Караси, между тем, исправно клюют, дождь то стихает, то усиливается, мир прекрасен, и воздух упоителен. На какой-то момент даже проглядывает солнце, небо становится совершенно чистым, безоблачно-прозрачным и ласково-голубым. Воспоминания о дожде рассеиваются. День кажется светлым и приветливым.

Над вётлами появляется прилетевшая с дальнего пруда сизовато-голубоватая цапля, в какой-то момент она перестаёт махать большими крыльями, широко раскидывает их и плавно парит высоко над рекой и деревьями. Затем она снижается, заходит на посадку и устраивается на верхушке одной из дальних вётел. Вскоре оттуда раздаётся её протяжное и резкое противное «ка-га».

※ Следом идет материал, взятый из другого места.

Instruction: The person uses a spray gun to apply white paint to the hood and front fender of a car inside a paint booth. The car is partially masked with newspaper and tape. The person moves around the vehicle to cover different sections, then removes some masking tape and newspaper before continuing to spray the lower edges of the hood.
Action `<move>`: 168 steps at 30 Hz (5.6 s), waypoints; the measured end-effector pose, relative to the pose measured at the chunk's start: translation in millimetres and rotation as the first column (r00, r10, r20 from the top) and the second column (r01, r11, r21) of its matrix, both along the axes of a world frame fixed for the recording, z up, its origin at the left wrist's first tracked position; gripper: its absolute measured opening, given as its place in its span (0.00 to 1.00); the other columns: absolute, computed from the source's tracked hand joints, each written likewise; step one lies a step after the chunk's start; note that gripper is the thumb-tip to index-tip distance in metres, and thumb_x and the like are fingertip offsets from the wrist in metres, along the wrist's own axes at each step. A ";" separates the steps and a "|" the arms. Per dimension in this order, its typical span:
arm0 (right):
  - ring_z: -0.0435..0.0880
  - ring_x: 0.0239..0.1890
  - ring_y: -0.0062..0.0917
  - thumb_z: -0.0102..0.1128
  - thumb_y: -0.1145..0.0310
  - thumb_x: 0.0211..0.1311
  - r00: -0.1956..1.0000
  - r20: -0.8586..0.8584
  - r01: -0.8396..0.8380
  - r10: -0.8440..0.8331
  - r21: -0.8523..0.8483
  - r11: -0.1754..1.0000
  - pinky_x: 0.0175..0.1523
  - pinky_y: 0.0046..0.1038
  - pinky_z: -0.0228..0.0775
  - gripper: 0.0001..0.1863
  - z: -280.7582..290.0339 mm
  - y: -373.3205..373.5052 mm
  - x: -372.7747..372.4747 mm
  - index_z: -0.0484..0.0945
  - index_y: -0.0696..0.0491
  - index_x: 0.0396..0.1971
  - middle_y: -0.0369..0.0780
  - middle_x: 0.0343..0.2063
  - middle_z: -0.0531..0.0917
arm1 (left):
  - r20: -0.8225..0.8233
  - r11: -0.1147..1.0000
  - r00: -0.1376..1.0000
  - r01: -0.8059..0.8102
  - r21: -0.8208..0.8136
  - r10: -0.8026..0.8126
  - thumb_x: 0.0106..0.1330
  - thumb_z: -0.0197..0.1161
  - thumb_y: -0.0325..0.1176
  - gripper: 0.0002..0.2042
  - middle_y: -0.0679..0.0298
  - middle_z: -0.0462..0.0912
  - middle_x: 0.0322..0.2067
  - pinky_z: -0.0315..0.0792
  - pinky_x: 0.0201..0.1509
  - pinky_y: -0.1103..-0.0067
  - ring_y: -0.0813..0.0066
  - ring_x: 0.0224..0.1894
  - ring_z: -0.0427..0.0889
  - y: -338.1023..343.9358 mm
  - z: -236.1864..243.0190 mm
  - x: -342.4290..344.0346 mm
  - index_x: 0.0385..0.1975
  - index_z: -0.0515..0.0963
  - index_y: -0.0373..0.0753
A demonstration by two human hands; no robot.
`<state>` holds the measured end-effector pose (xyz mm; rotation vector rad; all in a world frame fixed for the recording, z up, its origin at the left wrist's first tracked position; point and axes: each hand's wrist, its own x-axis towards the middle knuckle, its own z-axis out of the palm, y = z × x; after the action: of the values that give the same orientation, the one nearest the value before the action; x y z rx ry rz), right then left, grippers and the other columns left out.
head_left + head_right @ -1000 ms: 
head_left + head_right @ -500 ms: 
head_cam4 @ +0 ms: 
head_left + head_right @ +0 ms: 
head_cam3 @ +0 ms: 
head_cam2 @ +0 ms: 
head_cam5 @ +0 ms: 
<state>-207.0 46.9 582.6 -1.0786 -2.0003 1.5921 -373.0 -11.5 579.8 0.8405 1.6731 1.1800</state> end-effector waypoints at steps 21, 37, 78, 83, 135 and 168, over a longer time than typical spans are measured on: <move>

По реке проплывает стая бело-серых гусей. Одни, старшие, озабоченно гогочут, отдавая приказы, другие, подросший выводок, молча выстраиваются в ряд, выполняя команды. Так и чувствуется, что родители предупреждают детей об опасности и советуют быть осторожными с сидящими на берегу рыбаками, которые, однако, ничего плохого делать не собираются и праздно провожают гусиное семейство взглядами.

«Интересно, – глядя им вслед, размышляет Таня, вспоминая дяди-Мишину речь, – а что такое „был утоп“? И „был затянуло“ тоже? Что это за форма такая?»

Она смотрит на замерший неподвижный поплавок, и мысли на заданную тему сами крутятся в её голове.

«Глагол. В прошедшем времени. Сложный – со связкой. Что-то сохранилось из древнерусского языка. Плюсквамперфект, что ли? Предпрошедшее время? Незавершённое. Он же не „утоп“! Не успел. Дядя Миша его спас. То есть „чуть не утоп“, но мог, начинал это делать. Тонул. Но не на момент рассказа. А вчера. И действие было продолжительным. И незаконченным. Тонул, но не утонул. Не дали! Хотя здесь так говорят… Нет, ну точно плюсквамперфект!»

Таня вспоминает слышанные раньше в деревне «был пошёл», «был подумал», «был поехал».

Затем в подсознании у неё всплывает крыловская ворона.

«„На ель ворона взгромоздясь, позавтракать совсем уж было собралась“, – цитирует про себя Таня. – А в конце вообще – „с ним была плутовка такова“. „Была такова“ – гениально!»

Таня замирает от лингвистического открытия – вот они, следы древнерусского языка, – живы и здоровы, существуют, бытуют и употребляются наяву, здесь и сейчас.

Она с тоской думает о всезнающем Гугле, и ей впервые за месяц отдыха хочется к экрану компьютера, от которого сейчас с таким упоением отдыхает, глядя на воду. С каким удовольствием она бы сейчас порылась и покопалась в электронных мозгах в поисках подтверждения или опровержения версии.

«Это что же получается? – радуется Таня. – В диалекте старые плюсквамперфектные формы сохранились!»

– Да я ж тебя! – никак не может успокоиться и продолжает неистовствовать незадачливый рыболов справа.

– Ты там потише! – окорачивает его с другой стороны дядя Миша.

– А чё он! Всю рыбалку испортил! – откликается на замечание бедолага.

Вскоре на тропинке раздаются его шаги, свистящие касания одежды о ветки и громкое тяжёлое дыхание через рот. За вётлами быстро мелькают и исчезают в высокой некошеной траве контуры фигуры.

– Домой побёг, – комментирует со своего места дядя Миша. – За леской.

Деревня находится неподалёку.

Рыбалка, однако же, продолжается. Караси клюют, иногда светит солнце, иногда накрапывает дождь, мысли текут, разговоры неспешно ведутся.

К вечеру рыбаки, собрав снасти, возвращаются домой.

Заглянув в сад, Таня призывно кричит в пространство:

– Обамушка! Иди рыбку есть!

Из-под вишни неспешно появляется разбуженный заспанный чёрный кот и идёт по тропинке к рыболовам.

– Ну что, дождался? – спрашивает любимца догадывавшаяся о его присутствии Таня.